**Work item:** Copy out the whole listing exactly as given. Skip the pictures.

━━━━━ Data segment

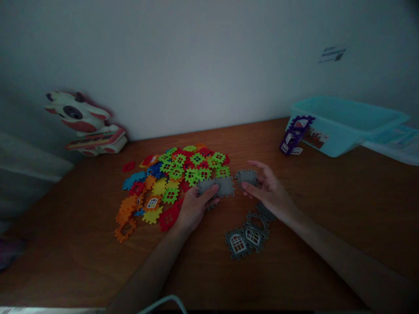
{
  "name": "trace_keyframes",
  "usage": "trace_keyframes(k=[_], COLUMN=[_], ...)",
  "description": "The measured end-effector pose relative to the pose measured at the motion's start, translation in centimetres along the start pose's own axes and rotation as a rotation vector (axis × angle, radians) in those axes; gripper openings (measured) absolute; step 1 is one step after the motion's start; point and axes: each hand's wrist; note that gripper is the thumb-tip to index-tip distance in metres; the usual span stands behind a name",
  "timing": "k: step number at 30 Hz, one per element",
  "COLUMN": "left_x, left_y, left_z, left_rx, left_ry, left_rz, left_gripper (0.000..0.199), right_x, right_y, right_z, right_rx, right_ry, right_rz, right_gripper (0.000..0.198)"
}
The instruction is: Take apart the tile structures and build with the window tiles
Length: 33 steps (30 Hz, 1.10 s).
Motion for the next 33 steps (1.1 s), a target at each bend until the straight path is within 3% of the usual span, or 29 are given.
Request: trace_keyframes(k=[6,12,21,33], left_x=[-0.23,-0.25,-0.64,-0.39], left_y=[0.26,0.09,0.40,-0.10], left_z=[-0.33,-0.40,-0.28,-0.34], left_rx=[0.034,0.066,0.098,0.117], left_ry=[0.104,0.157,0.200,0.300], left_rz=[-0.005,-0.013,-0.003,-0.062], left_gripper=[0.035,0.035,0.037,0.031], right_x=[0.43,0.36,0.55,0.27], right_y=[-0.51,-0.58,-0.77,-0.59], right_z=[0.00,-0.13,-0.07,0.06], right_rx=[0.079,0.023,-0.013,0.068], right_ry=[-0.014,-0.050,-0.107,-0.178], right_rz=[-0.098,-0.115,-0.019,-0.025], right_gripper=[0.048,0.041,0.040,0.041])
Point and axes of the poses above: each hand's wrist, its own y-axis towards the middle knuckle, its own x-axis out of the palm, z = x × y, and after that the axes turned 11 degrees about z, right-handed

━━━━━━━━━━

**Solution below:**
{
  "name": "trace_keyframes",
  "usage": "trace_keyframes(k=[_], COLUMN=[_], ...)",
  "description": "The measured end-effector pose relative to the pose measured at the motion's start, translation in centimetres along the start pose's own axes and rotation as a rotation vector (axis × angle, radians) in those axes; gripper openings (measured) absolute; step 1 is one step after the motion's start; point and axes: each hand's wrist; note that gripper is the thumb-tip to index-tip distance in metres; the usual span stands behind a name",
  "timing": "k: step number at 30 Hz, one per element",
  "COLUMN": "left_x, left_y, left_z, left_rx, left_ry, left_rz, left_gripper (0.000..0.199), right_x, right_y, right_z, right_rx, right_ry, right_rz, right_gripper (0.000..0.198)"
}
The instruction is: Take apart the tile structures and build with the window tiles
Length: 33 steps (30 Hz, 1.10 s).
Motion for the next 33 steps (1.1 s), a target at each bend until the straight path is within 3% of the usual span, or 29 are given.
Request: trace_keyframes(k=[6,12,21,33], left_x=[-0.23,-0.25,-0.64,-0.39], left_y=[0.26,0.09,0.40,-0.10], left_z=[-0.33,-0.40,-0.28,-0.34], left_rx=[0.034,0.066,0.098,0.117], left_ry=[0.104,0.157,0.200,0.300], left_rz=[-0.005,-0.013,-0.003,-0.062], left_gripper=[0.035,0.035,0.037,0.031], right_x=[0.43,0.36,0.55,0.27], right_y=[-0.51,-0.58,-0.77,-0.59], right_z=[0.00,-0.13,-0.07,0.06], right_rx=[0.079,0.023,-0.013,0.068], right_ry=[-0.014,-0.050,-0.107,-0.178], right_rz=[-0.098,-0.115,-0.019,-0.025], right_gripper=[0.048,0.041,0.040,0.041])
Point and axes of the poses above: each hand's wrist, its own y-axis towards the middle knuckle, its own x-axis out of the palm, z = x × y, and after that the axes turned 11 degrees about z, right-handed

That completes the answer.